Following the rare and dramatic collapse of the Edenville and Sanford dams in Midland County, Michigan, in May 2020 that forced 10,000 residents to evacuate, a newly released preliminary report sheds light into why they failed, and offers safety lessons for other aging, earthen infrastructure.
The independent investigation from the Federal Energy Regulatory Commission (FERC) covers the physical mechanisms involved in the accident but doesn’t place blame; a final report expected in several months will delve into human factors.
The report says poor construction and ignored upkeep, combined with intense rainfall, were the primary causes of the failure. Experts previously assumed that only an earthquake could cause a dam embankment to liquify the way it did in Edenville.
A series of failures
On May 19, 2020, water poured into the Wixom Lake reservoir, filling it to a record high. This waterlogged the dam’s embankment, which caused it to liquify and collapse, per the report. This overwhelmed the downstream Sanford Dam, causing it to fail as well. The problems started long before that day though: The two dams were built in the 1920s, but a key embankment wasn’t compacted the way it was supposed to be, setting it up for failure about 100 years later.
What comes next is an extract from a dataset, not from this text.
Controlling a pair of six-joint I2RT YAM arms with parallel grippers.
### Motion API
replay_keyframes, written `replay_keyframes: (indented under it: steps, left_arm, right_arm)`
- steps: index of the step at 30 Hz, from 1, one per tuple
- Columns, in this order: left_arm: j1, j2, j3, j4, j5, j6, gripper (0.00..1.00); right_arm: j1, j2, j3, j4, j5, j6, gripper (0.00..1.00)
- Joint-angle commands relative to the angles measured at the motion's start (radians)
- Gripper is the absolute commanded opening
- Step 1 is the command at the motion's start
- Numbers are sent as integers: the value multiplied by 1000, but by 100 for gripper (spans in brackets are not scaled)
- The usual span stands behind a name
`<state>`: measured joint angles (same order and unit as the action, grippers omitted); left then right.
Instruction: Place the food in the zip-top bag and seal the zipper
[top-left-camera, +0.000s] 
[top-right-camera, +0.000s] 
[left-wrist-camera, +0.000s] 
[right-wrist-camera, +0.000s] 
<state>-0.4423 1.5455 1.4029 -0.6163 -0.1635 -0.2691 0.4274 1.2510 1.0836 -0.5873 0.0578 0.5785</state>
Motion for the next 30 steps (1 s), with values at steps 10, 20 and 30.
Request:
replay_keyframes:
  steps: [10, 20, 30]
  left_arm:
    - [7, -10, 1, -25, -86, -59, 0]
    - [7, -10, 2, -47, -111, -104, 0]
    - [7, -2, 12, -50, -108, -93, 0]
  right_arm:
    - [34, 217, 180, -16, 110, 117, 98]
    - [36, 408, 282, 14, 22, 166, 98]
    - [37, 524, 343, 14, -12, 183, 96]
Boyce Hydro bought the Edenville, Sanford, and two other central Michigan dams as tax shelters in 2006 and owned them at the time of the collapse, Bridge Michigan reported.
After the company failed for decades to repair spillways that are supposed to prevent flooding, the FERC revoked the license to generate power for the Edenville dam a year and a half before the accident. The Sanford Dam was an active hydroelectric facility at the time of the incident.